TASK: Ignoring pictures, transcribe exactly the lines between the one containing "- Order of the" and the end of the material, both included.

• • • • •

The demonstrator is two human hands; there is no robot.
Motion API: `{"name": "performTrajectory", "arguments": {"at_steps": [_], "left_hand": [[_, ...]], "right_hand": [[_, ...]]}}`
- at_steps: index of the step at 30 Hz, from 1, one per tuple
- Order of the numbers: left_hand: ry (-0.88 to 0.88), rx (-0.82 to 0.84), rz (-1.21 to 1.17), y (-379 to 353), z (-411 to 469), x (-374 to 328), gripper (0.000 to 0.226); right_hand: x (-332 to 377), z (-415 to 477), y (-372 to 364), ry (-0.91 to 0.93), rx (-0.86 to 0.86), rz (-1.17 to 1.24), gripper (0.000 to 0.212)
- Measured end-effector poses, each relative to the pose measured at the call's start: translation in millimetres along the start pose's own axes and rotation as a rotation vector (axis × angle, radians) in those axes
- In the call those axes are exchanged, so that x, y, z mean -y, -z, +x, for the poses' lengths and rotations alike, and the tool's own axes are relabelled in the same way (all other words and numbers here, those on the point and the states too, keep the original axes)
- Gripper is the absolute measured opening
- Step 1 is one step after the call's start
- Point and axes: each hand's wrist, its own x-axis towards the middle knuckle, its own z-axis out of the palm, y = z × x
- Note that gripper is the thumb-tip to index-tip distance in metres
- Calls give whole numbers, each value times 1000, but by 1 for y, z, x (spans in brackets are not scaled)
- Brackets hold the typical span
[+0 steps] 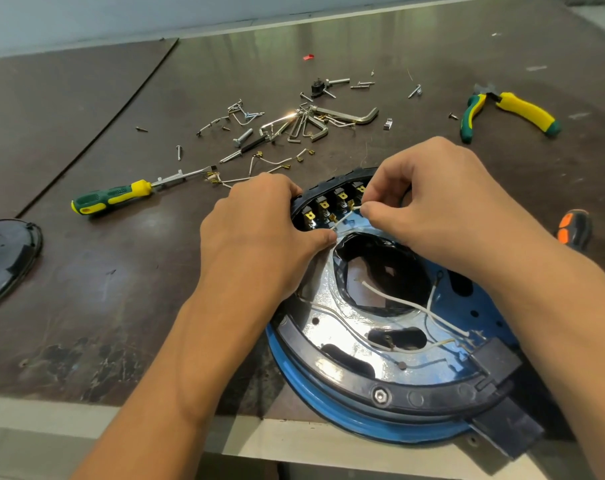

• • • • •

OUTPUT BELOW:
- Order of the numbers: left_hand: ry (-0.88 to 0.88), rx (-0.82 to 0.84), rz (-1.21 to 1.17), y (-379 to 353), z (-411 to 469), x (-374 to 328), gripper (0.000 to 0.226); right_hand: x (-332 to 377), z (-415 to 477), y (-372 to 364), ry (-0.91 to 0.93), rx (-0.86 to 0.86), rz (-1.17 to 1.24), gripper (0.000 to 0.212)
- Measured end-effector poses, each relative to the pose measured at the call's start: translation in millimetres along the start pose's own axes and rotation as a rotation vector (axis × angle, radians) in those axes
- In the call those axes are exchanged, so that x, y, z mean -y, -z, +x, for the poses' lengths and rotations alike, and the tool's own axes are relabelled in the same way (all other words and numbers here, those on the point and the states too, keep the original axes)
- Gripper is the absolute measured opening
- Step 1 is one step after the call's start
- Point and axes: each hand's wrist, its own x-axis towards the middle knuckle, its own z-axis out of the palm, y = z × x
- Note that gripper is the thumb-tip to index-tip distance in metres
- Calls give whole numbers, each value times 1000, but by 1 for y, z, x (spans in brackets are not scaled)
- Brackets hold the typical span
[+0 steps] 

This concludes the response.